# Looking for cute (maybe even girly) messenger bag style camera bag



## jenn76 (Sep 2, 2008)

I found some on Etsy by Tracy Joy... just wanted to explore my options before purchasing. Doesn't have to be girly (I looked at Crumpler too), but I don't want a big boxy camera bag like the one I have now. I'm going to Rome in a few weeks, and I want something that doesn't look like a camera bag, and I can "wear it" on the front of me and keep it close by... and not run into people with it like I do my big boxy camera case. So a messenger style seems perfect. I have a Canon 20D camera body with the 18-55 kit lens, the 75-300mm Canon lens, and a 50mm 1.8 lens. Also a 420EX speedlite flash. I'd like to find one to fit it all, and a pocket for cards, batteries, etc.

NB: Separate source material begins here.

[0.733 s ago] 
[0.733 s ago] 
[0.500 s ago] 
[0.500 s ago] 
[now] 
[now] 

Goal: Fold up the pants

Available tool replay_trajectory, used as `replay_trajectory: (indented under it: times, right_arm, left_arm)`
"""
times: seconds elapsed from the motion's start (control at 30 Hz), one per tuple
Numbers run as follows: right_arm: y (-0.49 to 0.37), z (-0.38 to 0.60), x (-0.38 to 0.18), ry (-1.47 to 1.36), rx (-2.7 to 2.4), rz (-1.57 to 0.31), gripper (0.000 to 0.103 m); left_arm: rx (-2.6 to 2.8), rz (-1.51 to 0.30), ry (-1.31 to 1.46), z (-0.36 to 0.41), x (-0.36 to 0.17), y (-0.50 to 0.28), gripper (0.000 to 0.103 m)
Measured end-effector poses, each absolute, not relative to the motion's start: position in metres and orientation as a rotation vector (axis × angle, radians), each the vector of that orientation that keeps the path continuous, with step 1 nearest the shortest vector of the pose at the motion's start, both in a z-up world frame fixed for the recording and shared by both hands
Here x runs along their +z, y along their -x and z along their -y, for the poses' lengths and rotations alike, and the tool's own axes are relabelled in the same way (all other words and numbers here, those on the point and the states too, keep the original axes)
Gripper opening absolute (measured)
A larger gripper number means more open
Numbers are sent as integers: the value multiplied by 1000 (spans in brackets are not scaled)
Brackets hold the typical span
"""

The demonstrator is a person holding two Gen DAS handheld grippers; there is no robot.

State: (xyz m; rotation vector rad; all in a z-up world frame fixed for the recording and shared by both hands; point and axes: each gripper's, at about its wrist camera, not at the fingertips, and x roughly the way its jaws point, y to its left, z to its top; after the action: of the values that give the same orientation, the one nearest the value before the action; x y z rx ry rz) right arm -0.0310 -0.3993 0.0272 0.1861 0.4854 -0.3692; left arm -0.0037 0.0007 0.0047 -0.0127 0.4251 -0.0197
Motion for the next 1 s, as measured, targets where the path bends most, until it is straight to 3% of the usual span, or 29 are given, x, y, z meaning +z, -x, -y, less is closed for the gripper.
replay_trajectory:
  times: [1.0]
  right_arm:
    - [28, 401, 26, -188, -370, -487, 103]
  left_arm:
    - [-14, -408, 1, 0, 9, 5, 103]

Any ideas or recommendations?


----------



## Bifurcator (Sep 2, 2008)

http://www.kaboodle.com/reviews/super-cute-camera-bags


http://www.sativabags.com/online_store/hemp_shoulder_bags_897.cfm <-- :redwine: And you can smoke these ones if you get desperate. :hippie:


http://www.sensiseeds.com/travelcamerashoulderbag/3p10129.html


http://www.cutecamcase.com/


http://www.gearlog.com/2006/10/crumpler_camera_bags_cute_stur.php


http://www.fredflare.com/customer/product.php?cat=108&productid=1902 Ummm..


----------



## jenn76 (Sep 3, 2008)

Thanks for all those great links! After checking everything out, based on price, size, and style, I have sent an email to Tracy Joy about having a bag made. Thanks again!


----------



## Sheryl7 (Oct 11, 2009)

I've been shopping for camera bags which are all nice and good, except I'd like something less revealing. I have a ZLR so it's pretty small compared to a DSLR. I'd like to keep the lens hood on most of the time. I've heard diaper bags (?), or make up bags, but if you have any ideas, it would be greatly appreciated. Thanks.


----------



## Antithesis (Oct 11, 2009)

I'd always thought Crumpler had the most non-camera-bag looking camera bags. Just be warned, they are very liberal with velcro and they make a huge amount of noise when they are opened.


----------



## UUilliam (Oct 11, 2009)

Why dont you just buy a thin sports bag and "throw" it all in there, Thats what I do with my college bag (well its usually only my 450D + 50mm + grip and course work but yeah..)


----------



## Village Idiot (Oct 13, 2009)

Antithesis said:


> I'd always thought Crumpler had the most non-camera-bag looking camera bags. Just be warned, they are very liberal with velcro and they make a huge amount of noise when they are opened.


 
The new ones have tabs that can be pulled out to cover the velcro.



UUilliam said:


> Why dont you just buy a thin sports bag and "throw" it all in there, Thats what I do with my college bag (well its usually only my 450D + 50mm + grip and course work but yeah..)


 
Thin sports bag? I'd rather have a thick camera bag that would protect my equipment.


----------



## stars1 (Mar 25, 2010)

My sister have a Single Strap Backpack whicdh is great for travel, leisure or sport. Also, it is a good place for portable digital camera, music player or anything eles it can hold.


----------



## NateWagner (Mar 25, 2010)

well, this is a very old thread, but as it was brought back... I think one current one to check out is the "shootsac" it's a rather hip camera bag.


----------